I think it is an often forgotten point, and one that Clark, above,
touched on, that few people, Jews OR others, in Germany at the
time, knew the true extent of the crimes being perpetrated in their
name. My mother's family was in Germany during the war; they
emigrated in the fifties. My grandfather was a minister, and he did
preach with fair regularity against the political regime. I am told
that he was occasionally "asked after" in a threatening manner by
the authorities, though never in any real danger by the sounds of
it. Both his sons, my uncles, fought in the German army. (NOT the
SS, I emphasise. The German army.

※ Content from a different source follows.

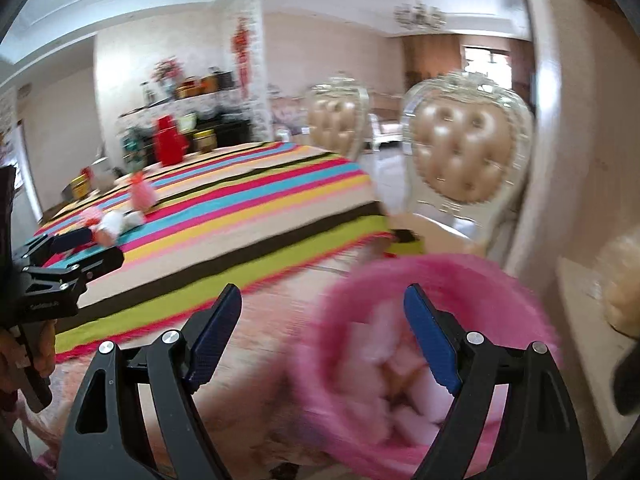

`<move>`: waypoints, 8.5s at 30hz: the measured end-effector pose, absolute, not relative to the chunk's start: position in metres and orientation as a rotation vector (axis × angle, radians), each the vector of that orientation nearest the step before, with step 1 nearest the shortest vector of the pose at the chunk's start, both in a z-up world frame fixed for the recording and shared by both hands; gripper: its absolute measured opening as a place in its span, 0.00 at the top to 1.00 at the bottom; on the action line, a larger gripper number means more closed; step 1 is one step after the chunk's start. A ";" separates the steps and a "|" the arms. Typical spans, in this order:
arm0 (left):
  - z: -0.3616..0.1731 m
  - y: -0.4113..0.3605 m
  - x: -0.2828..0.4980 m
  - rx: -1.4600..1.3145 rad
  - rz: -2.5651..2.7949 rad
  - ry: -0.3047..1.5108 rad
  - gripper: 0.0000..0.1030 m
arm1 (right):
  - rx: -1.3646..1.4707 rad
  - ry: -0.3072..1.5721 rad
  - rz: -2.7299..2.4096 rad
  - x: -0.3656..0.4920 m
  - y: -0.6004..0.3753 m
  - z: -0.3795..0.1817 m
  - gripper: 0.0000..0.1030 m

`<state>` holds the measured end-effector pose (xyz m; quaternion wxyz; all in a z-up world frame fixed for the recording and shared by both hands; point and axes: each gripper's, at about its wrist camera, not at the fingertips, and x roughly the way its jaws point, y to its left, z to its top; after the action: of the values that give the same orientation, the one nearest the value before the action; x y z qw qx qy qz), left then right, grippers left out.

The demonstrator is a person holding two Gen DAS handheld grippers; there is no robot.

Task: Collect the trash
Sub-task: 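Open both tools to drop the foam block and tissue into the bin, then move both tools back over the table toward the remaining trash, then grasp the white paper cup with the right tool while the left tool grasps the plastic bag, then carry the paper cup and plastic bag to the pink bin, then open both tools to drop the paper cup and bag into the bin, then move both tools back over the table toward the remaining trash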

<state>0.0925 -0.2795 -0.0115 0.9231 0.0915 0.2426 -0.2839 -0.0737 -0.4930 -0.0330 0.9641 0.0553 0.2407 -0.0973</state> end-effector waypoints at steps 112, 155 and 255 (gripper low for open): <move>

In defense of their country and
family.)
They knew some of what had happened, after the Allied victory, but
my mother says that they didn't get the full picture until after
coming to Canada.
I think it is more difficult to pull that off on such a large scale
these days of course, what with the Web -- but then again, are a
majority of American citizens surfing the alternative news sources?
Are the majority of American citizens that well versed in history?
The majority of the Canadian ones I know, aren't. To them, Nazis is
"something bad, Jews were killed, swastikas."
My point, I suppose, is that if the comparison is going to be made,
it must be made fairly, and not with the attitude of one who has
seen the whole movie. We make these assumptions, and are then
surprised when average people think us hysterical, or paranoid.